Cue the usual moral outrage from just about everybody, about selling the country short to foreigners, noi nu vindem tara and so on. Truth is, it matters not one jot who extracts the gas: it will be sold to the Romanian consumer at much the same price they buy gas (mostly from Russia) today.

Firstly, the importance of Romania’s victory at the Hague should not be overlooked, nor should the work of its young legal team. It righted a historical wrong and ended all conflict with Ukraine (indeed, Ukraine’s gracious acceptance of defeat should also be noted). But the hyperbole that followed was too much. While there is – allegedly – billions of dollars worth of gas in the Black Sea, how does that directly effect the average Romanian gas consumer? Are we really expected to believe that if the Romanian state was to retain sole control of the gas; extracting it, refining it and selling it, it would do so at a price beneficial to the Romanian consumer?

Get real.

Indeed, it would probably do the job so inefficiently that their would be shortages of gas, and prices would go through the roof.

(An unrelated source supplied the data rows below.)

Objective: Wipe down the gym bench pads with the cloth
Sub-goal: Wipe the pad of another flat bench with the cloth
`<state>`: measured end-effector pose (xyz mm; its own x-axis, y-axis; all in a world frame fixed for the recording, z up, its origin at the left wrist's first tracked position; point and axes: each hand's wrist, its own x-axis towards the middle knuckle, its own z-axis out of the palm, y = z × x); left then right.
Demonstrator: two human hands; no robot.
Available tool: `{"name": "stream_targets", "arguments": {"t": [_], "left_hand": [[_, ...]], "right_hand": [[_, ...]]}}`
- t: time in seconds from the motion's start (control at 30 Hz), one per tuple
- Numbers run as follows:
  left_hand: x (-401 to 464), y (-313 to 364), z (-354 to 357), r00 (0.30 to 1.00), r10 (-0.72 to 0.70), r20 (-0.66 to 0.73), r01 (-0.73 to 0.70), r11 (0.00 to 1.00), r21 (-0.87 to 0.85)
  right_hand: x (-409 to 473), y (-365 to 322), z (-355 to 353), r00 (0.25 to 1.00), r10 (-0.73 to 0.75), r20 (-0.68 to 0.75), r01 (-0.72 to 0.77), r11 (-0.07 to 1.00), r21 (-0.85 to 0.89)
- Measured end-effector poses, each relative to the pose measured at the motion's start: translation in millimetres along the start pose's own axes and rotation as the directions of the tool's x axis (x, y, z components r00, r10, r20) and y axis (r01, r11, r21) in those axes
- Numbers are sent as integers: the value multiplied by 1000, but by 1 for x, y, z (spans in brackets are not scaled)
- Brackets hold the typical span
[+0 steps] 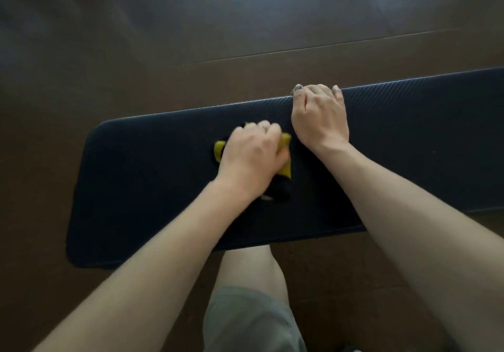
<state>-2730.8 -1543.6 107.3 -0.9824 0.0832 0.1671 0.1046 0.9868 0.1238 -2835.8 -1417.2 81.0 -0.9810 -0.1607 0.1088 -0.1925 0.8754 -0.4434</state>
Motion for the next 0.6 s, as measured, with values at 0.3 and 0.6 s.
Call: {"name": "stream_targets", "arguments": {"t": [0.3,0.6], "left_hand": [[-40,7,0,993,66,-101,-75,993,-92],[-122,2,-20,999,12,-45,-17,995,-95]], "right_hand": [[-8,-2,-2,998,-66,17,67,995,-70],[-80,22,-34,958,-152,244,184,976,-114]]}}
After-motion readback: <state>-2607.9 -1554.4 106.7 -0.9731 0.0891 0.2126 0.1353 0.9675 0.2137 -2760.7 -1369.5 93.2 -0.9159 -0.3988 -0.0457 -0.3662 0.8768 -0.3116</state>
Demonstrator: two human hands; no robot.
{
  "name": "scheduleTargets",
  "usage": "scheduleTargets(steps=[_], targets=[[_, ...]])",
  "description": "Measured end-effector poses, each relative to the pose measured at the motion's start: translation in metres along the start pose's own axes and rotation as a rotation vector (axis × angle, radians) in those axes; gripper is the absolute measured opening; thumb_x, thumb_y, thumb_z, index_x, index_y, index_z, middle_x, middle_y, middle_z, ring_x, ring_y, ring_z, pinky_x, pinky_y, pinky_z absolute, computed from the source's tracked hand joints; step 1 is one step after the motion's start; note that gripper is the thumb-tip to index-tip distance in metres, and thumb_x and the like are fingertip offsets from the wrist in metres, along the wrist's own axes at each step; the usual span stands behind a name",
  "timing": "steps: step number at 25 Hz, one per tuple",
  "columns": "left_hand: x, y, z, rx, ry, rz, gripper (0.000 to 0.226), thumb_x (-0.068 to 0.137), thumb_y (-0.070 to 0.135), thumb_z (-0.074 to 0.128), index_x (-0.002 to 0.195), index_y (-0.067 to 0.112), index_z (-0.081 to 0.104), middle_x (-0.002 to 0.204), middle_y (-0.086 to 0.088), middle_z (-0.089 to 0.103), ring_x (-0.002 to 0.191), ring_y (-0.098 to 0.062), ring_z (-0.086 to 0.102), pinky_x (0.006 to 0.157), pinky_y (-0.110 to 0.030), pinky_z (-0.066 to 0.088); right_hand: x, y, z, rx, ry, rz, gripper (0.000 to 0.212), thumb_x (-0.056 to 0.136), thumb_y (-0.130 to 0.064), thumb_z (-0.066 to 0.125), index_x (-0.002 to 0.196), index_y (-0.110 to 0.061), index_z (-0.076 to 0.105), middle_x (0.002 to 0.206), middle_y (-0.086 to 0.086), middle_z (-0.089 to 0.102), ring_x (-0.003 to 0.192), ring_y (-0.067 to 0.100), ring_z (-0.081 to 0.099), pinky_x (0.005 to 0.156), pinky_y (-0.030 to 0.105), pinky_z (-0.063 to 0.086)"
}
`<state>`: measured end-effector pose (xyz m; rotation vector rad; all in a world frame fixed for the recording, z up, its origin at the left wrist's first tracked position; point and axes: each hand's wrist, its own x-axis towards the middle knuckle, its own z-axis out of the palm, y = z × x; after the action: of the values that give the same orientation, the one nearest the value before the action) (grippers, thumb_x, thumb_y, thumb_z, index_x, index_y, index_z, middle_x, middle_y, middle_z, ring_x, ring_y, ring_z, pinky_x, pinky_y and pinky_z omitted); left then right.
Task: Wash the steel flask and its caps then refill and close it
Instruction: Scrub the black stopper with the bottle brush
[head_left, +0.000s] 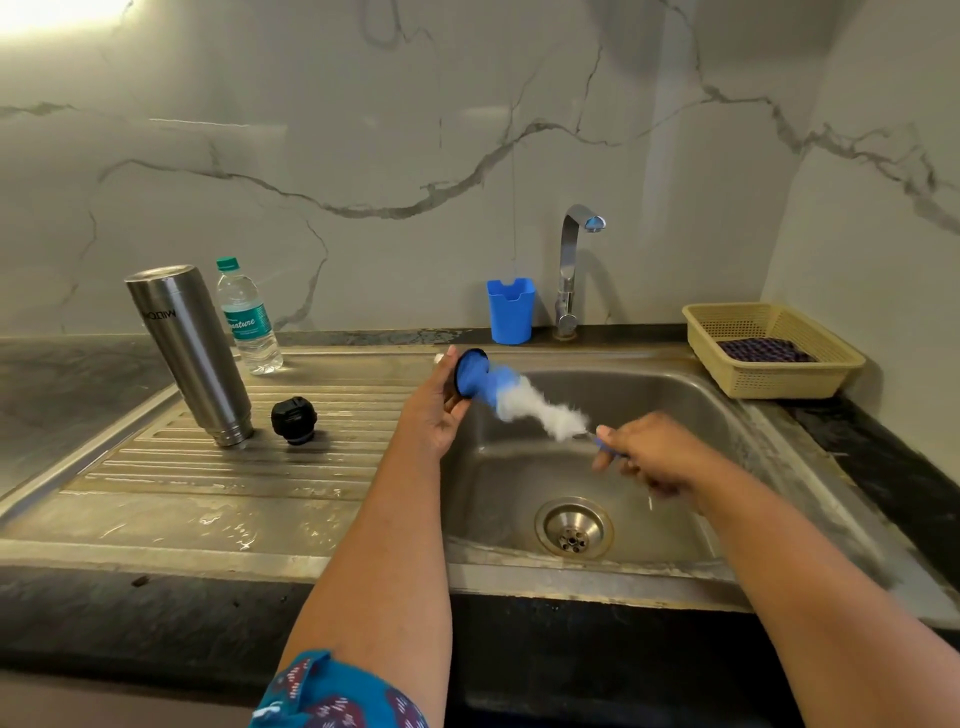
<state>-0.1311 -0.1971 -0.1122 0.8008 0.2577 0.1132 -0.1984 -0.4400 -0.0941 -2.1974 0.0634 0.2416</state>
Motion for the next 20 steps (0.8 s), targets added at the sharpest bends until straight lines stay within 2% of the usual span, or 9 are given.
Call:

No, whoever gets their hands on the gas will sell it at a profit. As well they should, else it would stay in the ground forever. The Romanian state will place a tax on any gas extracted, which will go into the government’s coffers: this indirect windfall is the only benefit Romanians can expect from this week’s decision.

When was it ever not thus?

{ 2 comments… read them below or add one }

1 Bucharestian February 8, 2009 at 7:54 pm

I agree to the OP, but take this circus off Romanians’ reach and they will starve. As for the benefit, there might be some more apart from tax, i.e. relying less on Russian gas which – for the time being – comes via Ukraine.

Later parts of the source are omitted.